Kondisi getir ini lebih diperparah oleh keminiman komunikasi antara Komnas HAM dan DPR. Komnas HAM dianggap kurang memahami dinamika kerja DPR, sedangkan DPR dinilai tak tanggap terhadap nasib Komnas HAM. Dalam situasi semacam ini, niat Wakil Ketua DPR Priyo Budi Santoso yang segera mengirim usulan perpanjangan masa jabatan anggota komisioner Komnas HAM periode 2007—2012 layak diapresiasi.
Sesungguhnya, SBY bisa menjadi “juru selamat” dengan menerbitkan peraturan pemerintah pengganti undang-undang (perppu) yang mengatur perpanjangan masa jabatan anggota komisioner. Rupa-rupanya setelah DPR mengirim usulan, ternyata SBY membuat Keputusan Presiden (Kepres). Tindakan cepat SBY baru membuahkan hasil jika DPR bergegas melakukan uji kelayakan anggota komisioner baru.
Meskipun reaksi terhadap kemungkinan kevakuman kepemimpinan Komnas HAM terlambat, agaknya kita patut mensyukuri upaya-upaya penyelamatan yang dilakukan oleh berbagai pihak. Dengan tetap menganggap penting keberadaan Komnas HAM agenda-agenda besar–antara lain menguak berbagai pelanggaran HAM dalam kasus Sampang, masalah Papua, penembakan misterius, dan peristiwa 1965 akan segera diwujudkan.

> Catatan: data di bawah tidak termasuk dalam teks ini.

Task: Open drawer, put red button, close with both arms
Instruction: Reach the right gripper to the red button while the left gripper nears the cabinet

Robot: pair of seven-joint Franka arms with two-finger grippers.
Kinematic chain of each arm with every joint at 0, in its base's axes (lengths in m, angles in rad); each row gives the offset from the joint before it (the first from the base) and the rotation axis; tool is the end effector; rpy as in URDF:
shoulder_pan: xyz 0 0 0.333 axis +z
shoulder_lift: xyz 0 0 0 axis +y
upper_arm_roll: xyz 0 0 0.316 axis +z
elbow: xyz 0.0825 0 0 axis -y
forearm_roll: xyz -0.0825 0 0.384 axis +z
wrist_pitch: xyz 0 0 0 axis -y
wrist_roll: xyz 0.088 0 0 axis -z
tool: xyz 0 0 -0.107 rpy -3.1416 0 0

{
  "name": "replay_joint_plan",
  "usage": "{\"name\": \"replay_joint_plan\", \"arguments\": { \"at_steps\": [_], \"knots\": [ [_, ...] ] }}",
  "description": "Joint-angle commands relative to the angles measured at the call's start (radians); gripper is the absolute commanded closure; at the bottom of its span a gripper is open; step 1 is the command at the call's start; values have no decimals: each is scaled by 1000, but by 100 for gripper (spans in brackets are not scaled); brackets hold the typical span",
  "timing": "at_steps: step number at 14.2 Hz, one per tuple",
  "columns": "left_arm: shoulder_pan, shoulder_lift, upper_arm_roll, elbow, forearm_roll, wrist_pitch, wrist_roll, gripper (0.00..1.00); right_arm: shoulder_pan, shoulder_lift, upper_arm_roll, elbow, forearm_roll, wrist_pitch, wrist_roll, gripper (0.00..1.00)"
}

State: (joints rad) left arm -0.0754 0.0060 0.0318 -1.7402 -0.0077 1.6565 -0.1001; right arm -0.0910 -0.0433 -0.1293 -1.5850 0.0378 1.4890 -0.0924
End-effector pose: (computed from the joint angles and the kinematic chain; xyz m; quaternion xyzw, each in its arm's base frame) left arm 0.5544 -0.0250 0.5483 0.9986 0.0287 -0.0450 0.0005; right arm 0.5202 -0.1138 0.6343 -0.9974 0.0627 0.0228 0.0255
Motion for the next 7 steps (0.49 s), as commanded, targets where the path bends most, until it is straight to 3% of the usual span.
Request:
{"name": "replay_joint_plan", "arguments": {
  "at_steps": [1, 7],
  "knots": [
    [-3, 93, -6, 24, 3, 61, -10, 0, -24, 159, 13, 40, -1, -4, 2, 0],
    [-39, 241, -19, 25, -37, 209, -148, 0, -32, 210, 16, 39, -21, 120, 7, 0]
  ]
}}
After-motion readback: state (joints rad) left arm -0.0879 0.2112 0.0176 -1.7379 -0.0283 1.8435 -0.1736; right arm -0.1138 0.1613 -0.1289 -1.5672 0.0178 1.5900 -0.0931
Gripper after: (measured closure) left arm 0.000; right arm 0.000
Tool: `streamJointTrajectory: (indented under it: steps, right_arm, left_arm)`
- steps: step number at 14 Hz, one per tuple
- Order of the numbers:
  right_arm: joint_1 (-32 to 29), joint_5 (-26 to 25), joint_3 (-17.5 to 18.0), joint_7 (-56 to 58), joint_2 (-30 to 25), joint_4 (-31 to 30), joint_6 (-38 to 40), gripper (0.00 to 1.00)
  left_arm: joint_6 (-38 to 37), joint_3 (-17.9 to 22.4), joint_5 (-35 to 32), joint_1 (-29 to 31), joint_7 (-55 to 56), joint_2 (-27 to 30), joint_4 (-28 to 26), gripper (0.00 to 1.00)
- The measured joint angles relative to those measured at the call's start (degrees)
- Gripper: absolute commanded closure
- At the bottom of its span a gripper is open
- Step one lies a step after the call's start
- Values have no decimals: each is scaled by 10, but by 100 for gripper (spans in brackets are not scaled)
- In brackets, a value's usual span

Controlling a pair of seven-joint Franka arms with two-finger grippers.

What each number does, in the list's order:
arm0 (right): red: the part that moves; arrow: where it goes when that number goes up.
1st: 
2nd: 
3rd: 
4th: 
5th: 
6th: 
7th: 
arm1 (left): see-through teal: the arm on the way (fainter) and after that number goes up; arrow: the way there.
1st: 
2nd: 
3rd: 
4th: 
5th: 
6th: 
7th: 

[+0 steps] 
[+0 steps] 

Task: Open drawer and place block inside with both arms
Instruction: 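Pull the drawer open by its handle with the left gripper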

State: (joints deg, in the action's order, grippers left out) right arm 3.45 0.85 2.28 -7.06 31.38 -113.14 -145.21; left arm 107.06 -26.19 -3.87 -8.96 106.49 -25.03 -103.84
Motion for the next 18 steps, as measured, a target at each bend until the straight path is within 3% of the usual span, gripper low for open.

Namun, jangan sampai Komnas HAM sekadar ada. Buat apa lembaga itu diselematkan jika rekomendasi-rekomendasi mereka berikan mentok di Kejaksaan Agung? Buat apa lembaga ini “tidak dihancurkan/dibubarkan,” tetapi dibuat tumpul oleh berbagai kepentingan politik?
Karena itulah siapa pun yang berhasrat menegakkan hak asasi manusia, apa pun latar belakang politiknya, harus mendukung kinerja para anggota komisioner Komnas HAM periode 2012—2017. Semoga pendekar HAM ke depan mampu membawa perubahan siginfikan.